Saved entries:
________
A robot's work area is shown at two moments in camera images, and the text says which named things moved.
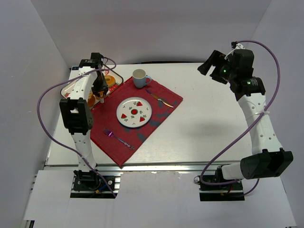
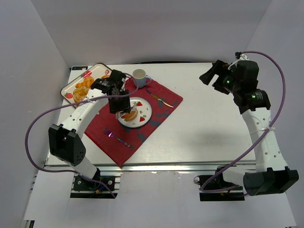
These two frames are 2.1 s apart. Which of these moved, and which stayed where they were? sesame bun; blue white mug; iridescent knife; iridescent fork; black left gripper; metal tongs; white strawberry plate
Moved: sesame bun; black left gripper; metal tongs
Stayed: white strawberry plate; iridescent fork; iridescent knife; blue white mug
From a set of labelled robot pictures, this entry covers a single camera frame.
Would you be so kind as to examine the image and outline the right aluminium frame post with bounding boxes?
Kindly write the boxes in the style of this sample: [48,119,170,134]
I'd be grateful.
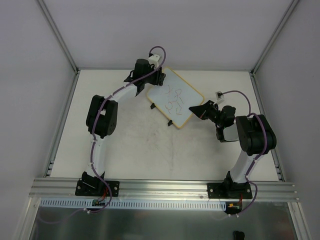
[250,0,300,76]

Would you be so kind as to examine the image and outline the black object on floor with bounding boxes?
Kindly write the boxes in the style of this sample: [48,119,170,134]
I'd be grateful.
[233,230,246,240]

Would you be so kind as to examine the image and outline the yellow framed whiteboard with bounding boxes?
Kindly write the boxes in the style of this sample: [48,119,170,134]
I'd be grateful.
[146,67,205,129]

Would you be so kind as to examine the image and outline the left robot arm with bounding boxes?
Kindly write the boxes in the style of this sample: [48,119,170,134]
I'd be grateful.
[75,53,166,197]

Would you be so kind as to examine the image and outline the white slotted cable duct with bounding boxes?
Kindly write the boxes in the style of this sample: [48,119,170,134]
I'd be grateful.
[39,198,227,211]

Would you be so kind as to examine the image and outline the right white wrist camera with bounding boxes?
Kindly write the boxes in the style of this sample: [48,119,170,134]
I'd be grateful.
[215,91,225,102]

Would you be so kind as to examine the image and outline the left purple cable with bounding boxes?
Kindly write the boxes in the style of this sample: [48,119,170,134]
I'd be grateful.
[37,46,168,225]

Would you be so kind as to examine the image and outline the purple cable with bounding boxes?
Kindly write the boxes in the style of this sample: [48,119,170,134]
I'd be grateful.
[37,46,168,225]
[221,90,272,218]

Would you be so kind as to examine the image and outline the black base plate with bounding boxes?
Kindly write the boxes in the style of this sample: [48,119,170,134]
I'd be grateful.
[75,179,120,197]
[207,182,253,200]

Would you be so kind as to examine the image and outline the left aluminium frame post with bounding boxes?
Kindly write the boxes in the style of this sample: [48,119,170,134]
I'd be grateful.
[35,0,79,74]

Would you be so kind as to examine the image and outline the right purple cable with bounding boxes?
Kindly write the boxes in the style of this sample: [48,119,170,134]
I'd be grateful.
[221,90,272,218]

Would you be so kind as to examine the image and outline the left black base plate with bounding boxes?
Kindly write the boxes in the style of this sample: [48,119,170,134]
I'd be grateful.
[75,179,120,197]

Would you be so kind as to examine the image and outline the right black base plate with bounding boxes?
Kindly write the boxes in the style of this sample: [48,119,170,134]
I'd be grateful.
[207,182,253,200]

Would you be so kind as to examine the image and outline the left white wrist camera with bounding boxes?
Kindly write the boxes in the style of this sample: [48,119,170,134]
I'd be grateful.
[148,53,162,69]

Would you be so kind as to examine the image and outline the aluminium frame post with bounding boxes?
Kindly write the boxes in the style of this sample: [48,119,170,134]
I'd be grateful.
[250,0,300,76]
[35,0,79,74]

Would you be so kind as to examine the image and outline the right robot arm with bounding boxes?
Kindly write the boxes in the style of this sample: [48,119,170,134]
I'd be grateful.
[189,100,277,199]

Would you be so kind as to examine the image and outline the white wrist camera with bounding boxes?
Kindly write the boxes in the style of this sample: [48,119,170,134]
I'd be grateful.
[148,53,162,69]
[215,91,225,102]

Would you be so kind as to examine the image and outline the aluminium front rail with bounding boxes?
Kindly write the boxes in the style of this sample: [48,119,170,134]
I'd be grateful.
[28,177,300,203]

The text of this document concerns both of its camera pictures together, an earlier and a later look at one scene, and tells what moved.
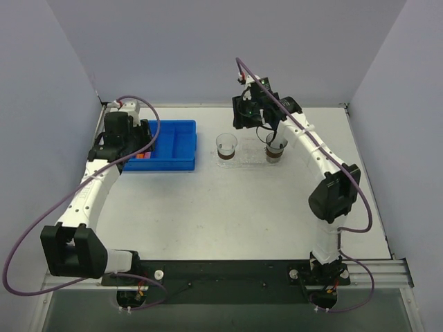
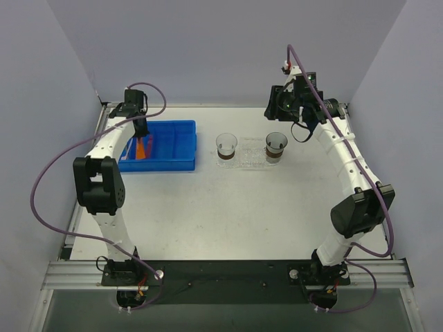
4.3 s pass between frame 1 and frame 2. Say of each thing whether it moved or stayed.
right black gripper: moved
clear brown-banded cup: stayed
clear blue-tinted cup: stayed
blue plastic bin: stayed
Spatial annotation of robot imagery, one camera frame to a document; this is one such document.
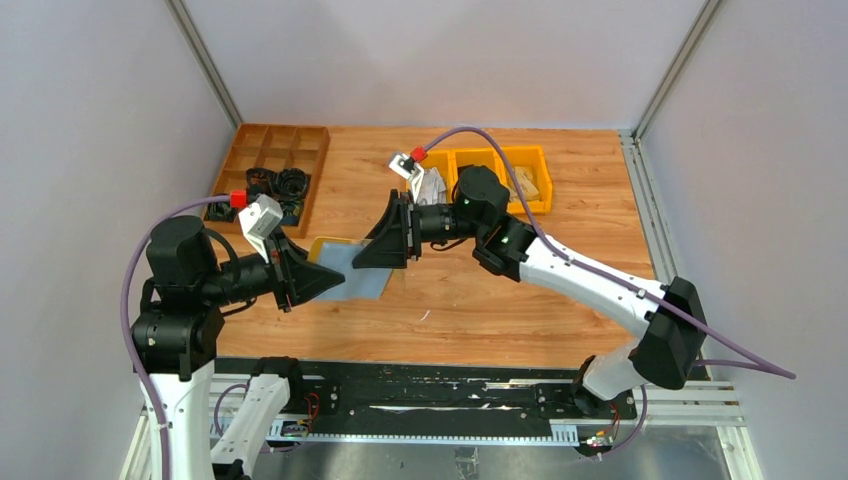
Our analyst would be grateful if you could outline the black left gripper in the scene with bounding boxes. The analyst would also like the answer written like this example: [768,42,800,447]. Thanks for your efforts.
________
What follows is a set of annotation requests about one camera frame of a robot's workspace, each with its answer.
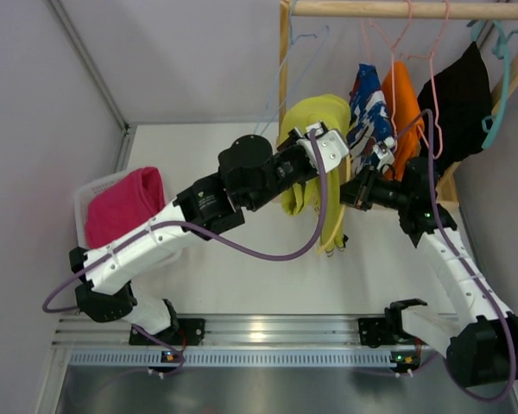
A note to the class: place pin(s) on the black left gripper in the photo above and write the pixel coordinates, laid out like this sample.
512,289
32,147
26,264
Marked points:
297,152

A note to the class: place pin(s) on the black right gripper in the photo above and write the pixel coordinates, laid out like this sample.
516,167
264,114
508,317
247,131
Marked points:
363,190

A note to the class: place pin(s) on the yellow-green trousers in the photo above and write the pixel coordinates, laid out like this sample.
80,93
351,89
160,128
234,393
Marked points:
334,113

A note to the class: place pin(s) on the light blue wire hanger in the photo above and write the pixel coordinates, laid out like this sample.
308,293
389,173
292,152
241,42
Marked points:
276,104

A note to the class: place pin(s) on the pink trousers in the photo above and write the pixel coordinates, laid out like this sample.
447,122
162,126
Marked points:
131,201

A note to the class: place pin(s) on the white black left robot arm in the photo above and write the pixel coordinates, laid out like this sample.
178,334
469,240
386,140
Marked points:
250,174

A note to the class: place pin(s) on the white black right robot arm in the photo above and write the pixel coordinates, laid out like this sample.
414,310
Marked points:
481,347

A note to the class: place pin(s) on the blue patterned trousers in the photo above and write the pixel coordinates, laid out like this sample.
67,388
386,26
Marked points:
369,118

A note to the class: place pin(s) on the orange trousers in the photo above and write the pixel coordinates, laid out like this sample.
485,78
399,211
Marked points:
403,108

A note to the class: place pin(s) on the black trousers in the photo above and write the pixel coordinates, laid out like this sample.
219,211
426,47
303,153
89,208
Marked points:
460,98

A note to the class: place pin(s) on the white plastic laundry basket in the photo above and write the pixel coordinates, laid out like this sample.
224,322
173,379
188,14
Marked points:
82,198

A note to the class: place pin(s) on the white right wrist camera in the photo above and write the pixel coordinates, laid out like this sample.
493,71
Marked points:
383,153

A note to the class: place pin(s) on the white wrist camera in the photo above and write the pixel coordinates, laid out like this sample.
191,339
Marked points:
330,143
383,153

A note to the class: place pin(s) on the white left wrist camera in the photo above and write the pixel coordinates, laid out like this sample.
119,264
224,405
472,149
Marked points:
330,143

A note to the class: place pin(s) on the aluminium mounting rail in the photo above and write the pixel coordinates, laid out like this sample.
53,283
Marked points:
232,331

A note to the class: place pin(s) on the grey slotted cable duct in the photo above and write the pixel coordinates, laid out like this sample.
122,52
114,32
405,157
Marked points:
________
**EXERCISE INSTRUCTIONS**
The lines that mention the word "answer" should be pulled from the records above.

**TASK RESULT**
Our analyst would be grateful if you could outline the black left gripper in the scene with bounding boxes. The analyst would also like the answer written like this example: [768,42,800,447]. Thanks for your efforts.
What follows is a set of annotation requests about one camera frame of a robot's workspace, each with its answer.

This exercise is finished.